On October 19th 2011, 86 families of Irish Traveller heritage were evicted from their homes on a former scrapyard known as DaleFarm in South-East England. Although the Travellers owned the land, the surrounding community would not tolerate their presence and after a long legal battle they were eventually refused government permission to stay. 

In 1994, Gypsies' and Travellers' nomadic lifestyle was made illegal in the UK, through sections of the Criminal Justice Bill, and communities were forced to look for sites to pull in their trailers more permanently. However public resistance to them means that there is a shortage of legal sites, and Travellers routinely move onto land from which they are subsequently evicted.

By 2009, when I first visited the Dale Farm Travellers, they had become notorious for the size of their site, which the surrounding community saw as a threat. As it was not far from where I grew up I went to see them, hoping to come away with a few photographs. Although it wasn't easy to gain access to the deeply private community who have know a lifetime of prejudice from settled people, I was lucky enough to become friends with Barbara and Jean, two extraordinary women who have allowed me to document their lives. After months of drinking tea, helping out with reading and writing for the largely illiterate community and sharing our lives we developed a deep trust and affection.

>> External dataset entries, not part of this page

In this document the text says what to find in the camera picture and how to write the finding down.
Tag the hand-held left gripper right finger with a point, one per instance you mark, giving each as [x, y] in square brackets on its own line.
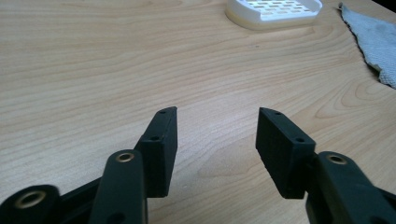
[281, 155]

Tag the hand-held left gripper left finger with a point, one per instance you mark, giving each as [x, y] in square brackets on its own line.
[159, 155]

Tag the white slotted soap dish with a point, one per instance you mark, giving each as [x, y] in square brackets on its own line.
[274, 12]

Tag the grey cloth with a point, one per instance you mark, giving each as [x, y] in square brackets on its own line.
[375, 43]

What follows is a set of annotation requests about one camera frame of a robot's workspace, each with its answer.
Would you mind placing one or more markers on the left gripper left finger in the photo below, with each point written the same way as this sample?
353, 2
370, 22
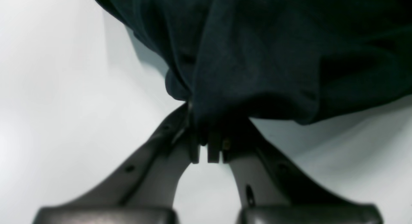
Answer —
142, 189

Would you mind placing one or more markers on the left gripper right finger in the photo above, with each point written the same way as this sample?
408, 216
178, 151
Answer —
272, 189

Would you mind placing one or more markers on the plain black T-shirt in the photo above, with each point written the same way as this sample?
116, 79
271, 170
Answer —
301, 60

It was also where I met my great friend Susan, a native of Oklahoma living in this peculiar part of Essex. Through seven (so far) bleak English winters, and hundreds of long, hopeless days she and I have been drawn back time and again to our friends the Dale Farm Travellers. When we ourselves have felt like outsiders in our own worlds, the routinely ostracised families there have shown us friendship. Our photographs have become an extensive archive of the lives of this much derided community and, for me personally, a document of friendships that have changed my life.